▶ [About this exercise]: Search the material for the string "times", then return every line where it is found.

________________

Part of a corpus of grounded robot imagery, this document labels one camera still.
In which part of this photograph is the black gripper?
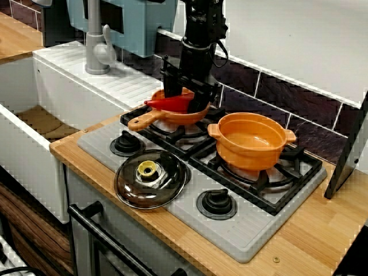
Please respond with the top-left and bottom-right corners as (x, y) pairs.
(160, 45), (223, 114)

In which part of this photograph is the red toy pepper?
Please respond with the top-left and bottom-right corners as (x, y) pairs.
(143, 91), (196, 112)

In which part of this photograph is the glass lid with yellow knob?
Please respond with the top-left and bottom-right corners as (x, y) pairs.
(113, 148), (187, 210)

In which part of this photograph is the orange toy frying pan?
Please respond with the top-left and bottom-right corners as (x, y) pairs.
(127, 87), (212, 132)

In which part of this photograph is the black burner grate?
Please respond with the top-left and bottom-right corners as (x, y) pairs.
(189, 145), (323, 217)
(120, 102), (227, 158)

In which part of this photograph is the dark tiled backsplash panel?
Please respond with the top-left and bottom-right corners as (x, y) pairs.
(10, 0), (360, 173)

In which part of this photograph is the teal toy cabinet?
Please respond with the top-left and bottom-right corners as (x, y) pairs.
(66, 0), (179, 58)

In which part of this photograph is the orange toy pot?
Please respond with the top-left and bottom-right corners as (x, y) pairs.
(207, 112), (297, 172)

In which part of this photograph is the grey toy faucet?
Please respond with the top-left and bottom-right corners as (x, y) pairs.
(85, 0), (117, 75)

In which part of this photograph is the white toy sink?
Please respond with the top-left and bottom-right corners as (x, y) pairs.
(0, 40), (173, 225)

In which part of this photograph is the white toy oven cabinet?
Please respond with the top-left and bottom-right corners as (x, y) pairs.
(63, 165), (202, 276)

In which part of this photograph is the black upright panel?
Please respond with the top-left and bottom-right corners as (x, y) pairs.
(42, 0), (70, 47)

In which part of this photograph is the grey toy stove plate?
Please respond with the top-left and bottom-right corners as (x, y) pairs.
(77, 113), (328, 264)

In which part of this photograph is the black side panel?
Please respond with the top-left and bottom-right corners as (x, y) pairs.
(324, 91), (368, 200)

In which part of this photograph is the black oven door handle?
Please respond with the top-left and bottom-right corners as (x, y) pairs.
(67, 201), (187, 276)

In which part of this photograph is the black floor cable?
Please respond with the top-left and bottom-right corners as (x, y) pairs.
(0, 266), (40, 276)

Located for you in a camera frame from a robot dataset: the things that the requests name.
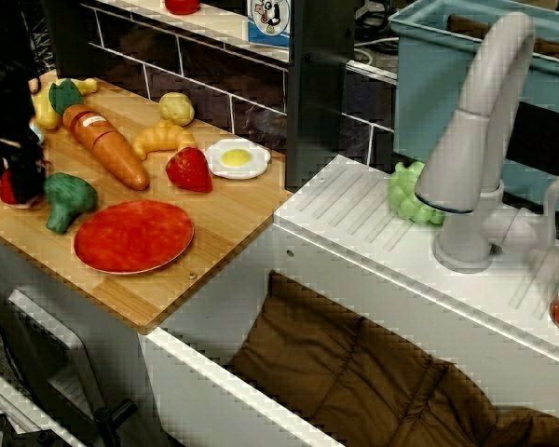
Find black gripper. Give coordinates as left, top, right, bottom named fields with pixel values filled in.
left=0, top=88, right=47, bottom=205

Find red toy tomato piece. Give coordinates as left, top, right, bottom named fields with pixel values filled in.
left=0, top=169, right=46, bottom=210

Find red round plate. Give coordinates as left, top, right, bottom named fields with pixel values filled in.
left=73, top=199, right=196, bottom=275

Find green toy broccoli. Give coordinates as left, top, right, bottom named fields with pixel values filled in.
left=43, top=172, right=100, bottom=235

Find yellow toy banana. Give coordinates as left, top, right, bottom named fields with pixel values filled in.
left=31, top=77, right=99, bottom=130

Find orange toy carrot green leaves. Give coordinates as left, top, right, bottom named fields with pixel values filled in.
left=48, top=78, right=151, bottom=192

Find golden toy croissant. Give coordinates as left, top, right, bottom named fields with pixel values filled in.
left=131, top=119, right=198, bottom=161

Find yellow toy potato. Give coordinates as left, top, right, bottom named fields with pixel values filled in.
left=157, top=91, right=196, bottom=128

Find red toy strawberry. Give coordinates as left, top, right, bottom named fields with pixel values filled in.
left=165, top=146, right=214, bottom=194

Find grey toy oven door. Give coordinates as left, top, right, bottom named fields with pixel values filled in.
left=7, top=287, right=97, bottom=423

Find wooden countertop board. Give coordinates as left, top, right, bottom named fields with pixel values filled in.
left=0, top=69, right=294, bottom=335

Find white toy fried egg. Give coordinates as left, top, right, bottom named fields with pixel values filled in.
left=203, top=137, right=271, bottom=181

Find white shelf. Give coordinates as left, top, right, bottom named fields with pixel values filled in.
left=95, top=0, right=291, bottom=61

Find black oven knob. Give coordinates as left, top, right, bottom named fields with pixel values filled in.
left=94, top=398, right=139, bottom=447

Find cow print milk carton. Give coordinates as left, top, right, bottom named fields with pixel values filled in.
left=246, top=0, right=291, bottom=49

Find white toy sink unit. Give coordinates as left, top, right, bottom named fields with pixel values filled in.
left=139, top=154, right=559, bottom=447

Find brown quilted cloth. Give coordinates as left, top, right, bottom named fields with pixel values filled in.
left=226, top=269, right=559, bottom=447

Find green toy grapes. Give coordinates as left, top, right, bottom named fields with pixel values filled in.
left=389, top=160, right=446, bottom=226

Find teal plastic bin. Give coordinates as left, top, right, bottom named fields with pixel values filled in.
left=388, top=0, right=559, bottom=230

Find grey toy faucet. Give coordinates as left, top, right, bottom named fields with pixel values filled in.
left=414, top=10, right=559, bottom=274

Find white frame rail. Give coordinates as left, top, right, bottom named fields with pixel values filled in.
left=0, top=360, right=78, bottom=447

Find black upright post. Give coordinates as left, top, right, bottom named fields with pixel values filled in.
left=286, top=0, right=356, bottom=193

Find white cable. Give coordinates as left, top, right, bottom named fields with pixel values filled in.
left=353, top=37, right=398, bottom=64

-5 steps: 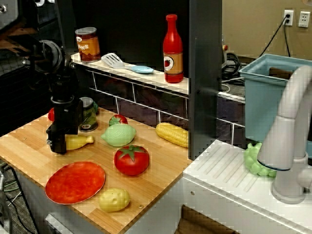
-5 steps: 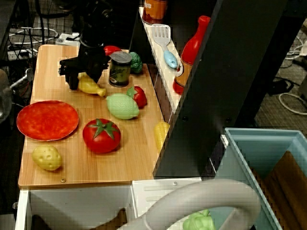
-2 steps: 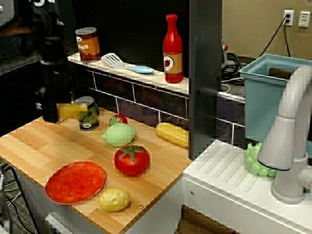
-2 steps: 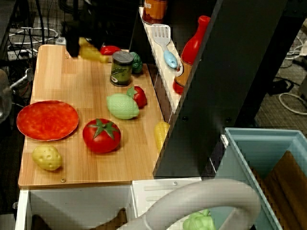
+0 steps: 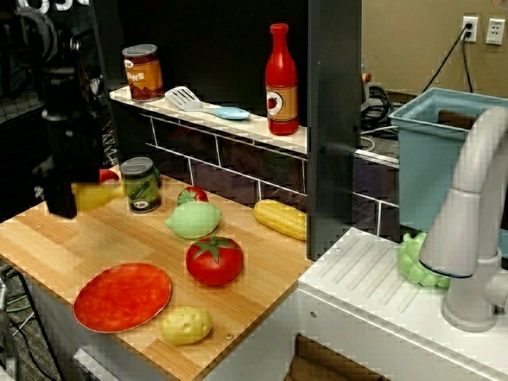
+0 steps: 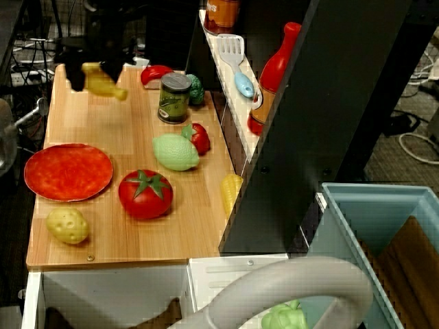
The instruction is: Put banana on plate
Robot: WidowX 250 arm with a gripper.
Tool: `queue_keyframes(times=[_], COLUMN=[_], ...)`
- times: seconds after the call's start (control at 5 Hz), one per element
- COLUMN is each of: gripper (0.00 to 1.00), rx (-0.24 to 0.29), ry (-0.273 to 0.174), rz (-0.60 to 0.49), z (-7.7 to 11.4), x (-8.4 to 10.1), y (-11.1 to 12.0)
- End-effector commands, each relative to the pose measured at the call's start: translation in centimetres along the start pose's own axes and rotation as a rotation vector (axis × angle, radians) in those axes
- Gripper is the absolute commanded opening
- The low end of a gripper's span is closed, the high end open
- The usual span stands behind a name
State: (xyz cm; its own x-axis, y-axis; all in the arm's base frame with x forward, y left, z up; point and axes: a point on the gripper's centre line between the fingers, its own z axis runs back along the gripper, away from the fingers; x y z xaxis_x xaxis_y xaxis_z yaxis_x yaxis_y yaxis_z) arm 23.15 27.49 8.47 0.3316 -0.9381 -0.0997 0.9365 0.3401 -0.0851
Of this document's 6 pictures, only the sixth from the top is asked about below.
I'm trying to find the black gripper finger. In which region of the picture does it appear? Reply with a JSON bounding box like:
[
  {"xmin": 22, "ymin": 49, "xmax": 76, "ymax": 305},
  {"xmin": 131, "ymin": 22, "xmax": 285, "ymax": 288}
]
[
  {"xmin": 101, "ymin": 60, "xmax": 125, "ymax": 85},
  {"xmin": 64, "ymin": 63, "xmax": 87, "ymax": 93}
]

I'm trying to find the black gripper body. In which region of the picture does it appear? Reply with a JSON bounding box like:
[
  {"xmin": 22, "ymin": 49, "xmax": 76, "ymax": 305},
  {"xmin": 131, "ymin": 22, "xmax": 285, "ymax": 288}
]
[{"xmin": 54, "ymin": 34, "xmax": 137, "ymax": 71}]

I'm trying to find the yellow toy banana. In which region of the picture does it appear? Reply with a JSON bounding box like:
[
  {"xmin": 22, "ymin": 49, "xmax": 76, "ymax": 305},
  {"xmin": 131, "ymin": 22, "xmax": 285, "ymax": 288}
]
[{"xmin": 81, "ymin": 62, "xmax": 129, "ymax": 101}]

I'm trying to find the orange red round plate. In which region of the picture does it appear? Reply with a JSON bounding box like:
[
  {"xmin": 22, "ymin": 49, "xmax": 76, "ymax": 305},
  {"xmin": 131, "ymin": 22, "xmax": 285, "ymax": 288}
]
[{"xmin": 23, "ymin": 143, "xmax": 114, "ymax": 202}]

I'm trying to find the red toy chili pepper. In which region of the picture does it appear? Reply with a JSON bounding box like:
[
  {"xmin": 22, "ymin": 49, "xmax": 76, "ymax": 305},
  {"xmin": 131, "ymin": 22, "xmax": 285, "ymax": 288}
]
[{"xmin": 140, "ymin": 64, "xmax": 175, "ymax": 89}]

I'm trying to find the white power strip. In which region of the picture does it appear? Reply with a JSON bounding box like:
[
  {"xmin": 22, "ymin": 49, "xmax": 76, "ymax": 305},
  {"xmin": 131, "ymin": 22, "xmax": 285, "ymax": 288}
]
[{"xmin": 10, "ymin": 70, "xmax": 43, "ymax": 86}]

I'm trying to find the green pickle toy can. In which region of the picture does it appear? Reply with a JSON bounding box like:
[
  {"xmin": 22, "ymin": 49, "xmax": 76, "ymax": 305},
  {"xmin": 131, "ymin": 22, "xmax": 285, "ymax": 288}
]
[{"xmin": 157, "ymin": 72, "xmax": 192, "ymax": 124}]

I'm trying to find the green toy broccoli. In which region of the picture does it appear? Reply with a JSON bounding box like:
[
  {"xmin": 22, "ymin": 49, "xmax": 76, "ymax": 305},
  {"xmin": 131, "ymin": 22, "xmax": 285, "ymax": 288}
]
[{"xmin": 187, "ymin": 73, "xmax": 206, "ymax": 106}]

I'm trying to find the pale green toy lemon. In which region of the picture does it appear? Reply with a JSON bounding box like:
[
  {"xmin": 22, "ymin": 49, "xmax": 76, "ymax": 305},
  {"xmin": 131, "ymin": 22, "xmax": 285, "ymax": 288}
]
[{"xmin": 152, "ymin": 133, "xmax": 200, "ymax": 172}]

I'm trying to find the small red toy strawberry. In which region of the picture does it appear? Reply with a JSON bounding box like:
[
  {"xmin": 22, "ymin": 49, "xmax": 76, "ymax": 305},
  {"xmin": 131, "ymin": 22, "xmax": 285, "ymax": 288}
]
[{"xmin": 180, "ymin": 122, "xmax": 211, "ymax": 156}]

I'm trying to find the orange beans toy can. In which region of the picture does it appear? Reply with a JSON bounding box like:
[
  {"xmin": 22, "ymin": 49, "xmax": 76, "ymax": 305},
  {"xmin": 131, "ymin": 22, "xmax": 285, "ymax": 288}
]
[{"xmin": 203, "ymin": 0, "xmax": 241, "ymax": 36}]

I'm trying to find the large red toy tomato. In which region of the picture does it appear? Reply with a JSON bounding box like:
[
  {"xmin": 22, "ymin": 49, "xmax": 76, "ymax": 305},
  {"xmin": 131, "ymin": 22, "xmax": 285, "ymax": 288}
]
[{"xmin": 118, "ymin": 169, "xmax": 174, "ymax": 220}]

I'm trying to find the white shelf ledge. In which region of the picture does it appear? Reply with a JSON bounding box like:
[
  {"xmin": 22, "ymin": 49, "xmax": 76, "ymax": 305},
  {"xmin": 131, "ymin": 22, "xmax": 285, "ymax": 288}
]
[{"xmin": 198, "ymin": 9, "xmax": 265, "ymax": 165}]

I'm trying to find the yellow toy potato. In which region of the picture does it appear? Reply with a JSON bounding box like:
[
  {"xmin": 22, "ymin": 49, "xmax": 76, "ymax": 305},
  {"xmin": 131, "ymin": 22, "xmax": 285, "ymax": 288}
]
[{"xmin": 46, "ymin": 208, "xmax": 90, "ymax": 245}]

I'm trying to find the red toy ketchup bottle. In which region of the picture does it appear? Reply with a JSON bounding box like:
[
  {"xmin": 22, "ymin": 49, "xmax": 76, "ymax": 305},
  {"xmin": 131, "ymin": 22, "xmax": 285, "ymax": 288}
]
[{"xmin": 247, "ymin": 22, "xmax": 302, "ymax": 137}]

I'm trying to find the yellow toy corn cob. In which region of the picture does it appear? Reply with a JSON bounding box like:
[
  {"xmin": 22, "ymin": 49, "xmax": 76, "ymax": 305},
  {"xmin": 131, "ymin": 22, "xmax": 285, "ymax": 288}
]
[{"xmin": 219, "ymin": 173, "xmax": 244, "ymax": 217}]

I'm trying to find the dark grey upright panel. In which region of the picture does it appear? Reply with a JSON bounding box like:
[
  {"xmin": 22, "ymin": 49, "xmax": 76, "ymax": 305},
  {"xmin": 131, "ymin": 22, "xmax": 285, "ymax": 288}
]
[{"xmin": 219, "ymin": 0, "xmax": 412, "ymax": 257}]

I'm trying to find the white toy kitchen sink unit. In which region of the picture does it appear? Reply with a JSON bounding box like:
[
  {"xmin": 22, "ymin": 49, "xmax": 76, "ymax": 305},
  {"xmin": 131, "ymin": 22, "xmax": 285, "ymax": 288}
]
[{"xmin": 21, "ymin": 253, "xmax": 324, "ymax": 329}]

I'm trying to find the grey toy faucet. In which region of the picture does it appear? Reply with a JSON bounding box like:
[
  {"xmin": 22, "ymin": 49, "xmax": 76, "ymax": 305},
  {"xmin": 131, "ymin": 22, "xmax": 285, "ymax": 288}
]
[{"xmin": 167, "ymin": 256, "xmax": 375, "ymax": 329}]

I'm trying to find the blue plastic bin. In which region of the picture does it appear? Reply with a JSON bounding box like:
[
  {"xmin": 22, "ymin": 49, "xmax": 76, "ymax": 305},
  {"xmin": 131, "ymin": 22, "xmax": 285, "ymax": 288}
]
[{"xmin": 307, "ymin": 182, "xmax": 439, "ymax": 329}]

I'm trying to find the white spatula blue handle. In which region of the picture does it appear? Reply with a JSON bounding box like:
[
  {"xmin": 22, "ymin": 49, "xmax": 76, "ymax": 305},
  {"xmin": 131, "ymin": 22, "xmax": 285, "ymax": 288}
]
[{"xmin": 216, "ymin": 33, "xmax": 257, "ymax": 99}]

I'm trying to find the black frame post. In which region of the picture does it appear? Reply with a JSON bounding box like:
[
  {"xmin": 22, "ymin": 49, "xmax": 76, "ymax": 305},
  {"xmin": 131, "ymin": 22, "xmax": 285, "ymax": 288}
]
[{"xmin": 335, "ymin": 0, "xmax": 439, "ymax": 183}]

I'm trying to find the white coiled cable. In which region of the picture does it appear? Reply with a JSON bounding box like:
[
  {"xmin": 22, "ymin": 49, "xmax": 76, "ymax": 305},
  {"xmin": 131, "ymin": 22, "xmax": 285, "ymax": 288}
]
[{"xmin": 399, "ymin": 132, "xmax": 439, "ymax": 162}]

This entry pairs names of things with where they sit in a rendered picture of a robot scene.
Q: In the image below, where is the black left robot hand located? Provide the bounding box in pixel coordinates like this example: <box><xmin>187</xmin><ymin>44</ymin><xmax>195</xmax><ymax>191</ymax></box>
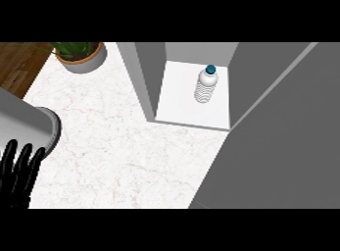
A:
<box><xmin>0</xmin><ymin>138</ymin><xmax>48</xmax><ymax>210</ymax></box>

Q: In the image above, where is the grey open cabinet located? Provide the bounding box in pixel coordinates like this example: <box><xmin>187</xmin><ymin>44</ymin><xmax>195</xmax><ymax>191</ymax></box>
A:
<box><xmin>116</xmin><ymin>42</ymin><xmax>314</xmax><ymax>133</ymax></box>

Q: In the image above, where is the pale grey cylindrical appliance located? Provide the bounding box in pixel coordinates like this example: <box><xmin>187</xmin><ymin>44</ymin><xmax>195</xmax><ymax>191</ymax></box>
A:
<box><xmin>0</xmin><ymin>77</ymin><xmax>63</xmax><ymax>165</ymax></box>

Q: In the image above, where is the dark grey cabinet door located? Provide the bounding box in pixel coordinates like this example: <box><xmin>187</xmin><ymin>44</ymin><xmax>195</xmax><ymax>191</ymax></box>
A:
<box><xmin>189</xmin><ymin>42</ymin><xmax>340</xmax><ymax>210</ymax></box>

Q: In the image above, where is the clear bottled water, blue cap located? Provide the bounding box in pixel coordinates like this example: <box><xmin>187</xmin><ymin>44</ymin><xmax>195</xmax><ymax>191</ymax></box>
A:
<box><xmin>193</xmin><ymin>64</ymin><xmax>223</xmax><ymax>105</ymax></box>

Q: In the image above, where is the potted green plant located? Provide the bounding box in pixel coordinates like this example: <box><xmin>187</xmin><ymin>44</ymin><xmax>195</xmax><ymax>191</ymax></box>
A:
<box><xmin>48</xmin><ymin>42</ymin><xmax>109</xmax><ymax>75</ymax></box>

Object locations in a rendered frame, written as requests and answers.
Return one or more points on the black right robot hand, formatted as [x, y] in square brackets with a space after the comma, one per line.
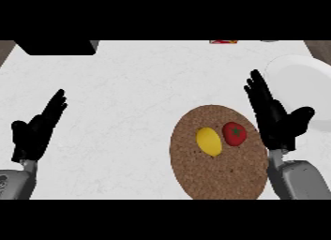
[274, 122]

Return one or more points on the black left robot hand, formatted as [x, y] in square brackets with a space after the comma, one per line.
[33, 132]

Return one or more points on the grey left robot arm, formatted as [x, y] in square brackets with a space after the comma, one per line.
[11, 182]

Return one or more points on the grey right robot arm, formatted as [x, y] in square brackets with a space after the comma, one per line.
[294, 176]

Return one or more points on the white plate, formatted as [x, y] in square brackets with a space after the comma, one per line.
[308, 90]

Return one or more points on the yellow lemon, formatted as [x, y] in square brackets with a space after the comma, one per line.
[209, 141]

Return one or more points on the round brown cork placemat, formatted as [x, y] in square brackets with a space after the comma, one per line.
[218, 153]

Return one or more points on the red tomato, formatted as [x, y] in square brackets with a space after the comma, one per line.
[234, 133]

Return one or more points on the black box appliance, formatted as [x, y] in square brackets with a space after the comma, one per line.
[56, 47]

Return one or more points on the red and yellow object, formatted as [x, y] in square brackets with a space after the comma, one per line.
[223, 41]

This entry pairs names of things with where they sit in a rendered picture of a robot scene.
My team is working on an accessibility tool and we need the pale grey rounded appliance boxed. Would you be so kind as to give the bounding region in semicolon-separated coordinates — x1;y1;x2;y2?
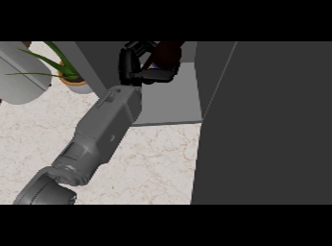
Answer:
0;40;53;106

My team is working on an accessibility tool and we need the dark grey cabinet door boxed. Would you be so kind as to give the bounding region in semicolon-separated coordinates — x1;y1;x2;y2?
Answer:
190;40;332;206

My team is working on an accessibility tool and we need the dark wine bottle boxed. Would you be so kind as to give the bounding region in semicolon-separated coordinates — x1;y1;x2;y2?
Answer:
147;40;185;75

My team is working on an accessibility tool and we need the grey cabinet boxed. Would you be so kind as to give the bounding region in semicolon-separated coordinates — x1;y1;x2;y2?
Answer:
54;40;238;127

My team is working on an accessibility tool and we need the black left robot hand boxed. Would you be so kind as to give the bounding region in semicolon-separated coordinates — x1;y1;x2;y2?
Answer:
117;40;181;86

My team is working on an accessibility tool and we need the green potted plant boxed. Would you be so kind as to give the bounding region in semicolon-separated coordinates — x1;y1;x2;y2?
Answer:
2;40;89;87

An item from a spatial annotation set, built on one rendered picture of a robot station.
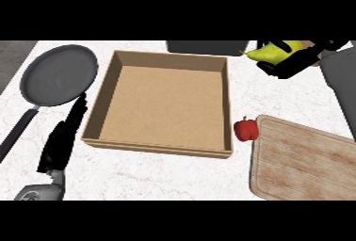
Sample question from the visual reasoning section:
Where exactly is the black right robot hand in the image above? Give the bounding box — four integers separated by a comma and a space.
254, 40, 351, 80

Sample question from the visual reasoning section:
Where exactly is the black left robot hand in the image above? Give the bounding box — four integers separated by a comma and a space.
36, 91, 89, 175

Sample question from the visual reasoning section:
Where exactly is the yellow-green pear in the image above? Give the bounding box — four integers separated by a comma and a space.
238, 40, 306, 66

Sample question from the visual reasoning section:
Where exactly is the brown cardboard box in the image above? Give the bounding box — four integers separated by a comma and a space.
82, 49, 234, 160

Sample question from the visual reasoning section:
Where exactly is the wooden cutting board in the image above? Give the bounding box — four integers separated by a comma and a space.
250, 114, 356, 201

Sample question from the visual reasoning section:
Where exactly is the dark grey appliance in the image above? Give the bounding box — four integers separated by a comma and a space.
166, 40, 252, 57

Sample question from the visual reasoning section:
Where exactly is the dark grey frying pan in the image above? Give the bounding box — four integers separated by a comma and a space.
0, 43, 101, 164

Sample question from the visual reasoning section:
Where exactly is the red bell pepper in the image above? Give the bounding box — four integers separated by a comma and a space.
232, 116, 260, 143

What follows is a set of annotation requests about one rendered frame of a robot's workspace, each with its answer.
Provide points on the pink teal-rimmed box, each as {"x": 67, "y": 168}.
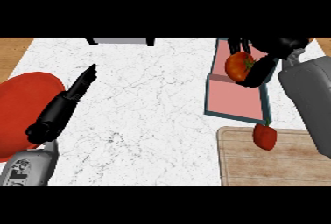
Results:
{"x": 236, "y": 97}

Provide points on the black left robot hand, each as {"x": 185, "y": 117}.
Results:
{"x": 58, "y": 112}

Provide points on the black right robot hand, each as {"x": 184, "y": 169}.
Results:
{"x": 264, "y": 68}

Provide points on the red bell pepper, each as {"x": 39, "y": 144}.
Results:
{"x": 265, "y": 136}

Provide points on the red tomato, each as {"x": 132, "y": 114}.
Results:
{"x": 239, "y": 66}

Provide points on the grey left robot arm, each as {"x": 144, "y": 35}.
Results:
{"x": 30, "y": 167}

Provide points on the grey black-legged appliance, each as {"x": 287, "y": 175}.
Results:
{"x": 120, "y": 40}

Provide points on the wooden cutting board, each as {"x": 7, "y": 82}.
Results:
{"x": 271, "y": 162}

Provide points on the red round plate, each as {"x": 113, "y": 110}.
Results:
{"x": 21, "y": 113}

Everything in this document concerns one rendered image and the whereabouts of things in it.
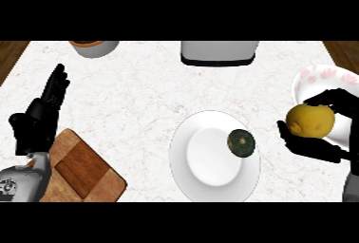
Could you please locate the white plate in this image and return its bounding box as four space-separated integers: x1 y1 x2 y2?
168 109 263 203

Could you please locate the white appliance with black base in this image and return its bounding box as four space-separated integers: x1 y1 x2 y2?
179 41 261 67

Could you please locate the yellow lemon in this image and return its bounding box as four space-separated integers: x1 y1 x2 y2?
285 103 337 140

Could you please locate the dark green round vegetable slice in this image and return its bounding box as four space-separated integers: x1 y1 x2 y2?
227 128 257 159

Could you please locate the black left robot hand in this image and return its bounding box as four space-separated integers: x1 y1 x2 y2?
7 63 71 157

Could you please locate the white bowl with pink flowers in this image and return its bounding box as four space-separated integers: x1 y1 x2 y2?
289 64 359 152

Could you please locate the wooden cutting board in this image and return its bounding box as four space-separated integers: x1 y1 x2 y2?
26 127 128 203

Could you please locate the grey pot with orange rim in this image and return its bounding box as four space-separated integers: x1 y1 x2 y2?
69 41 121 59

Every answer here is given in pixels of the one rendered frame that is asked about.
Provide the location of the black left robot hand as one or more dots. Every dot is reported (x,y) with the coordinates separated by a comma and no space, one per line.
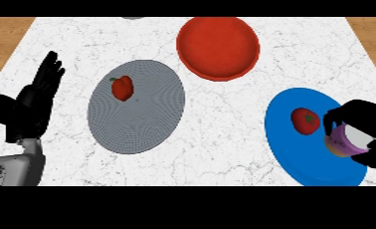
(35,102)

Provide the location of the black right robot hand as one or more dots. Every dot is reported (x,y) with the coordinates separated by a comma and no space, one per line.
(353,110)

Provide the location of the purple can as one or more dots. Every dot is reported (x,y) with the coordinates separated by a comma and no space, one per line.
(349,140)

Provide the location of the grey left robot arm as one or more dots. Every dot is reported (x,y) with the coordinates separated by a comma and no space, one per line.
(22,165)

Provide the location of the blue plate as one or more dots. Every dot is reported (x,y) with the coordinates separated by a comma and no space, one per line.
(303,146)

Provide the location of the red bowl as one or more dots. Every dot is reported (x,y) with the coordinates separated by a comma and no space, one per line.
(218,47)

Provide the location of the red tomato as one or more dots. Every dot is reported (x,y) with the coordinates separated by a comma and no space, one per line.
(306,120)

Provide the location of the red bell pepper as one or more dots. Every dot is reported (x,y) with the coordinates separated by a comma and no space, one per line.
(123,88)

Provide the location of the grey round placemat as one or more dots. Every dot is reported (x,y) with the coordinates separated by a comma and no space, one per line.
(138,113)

________________

▶ [Answer for this exercise]:
Tool: `queue_keyframes(times=[_], COLUMN=[_], ...)`
- times: seconds after the call's start (control at 5 Hz), one per element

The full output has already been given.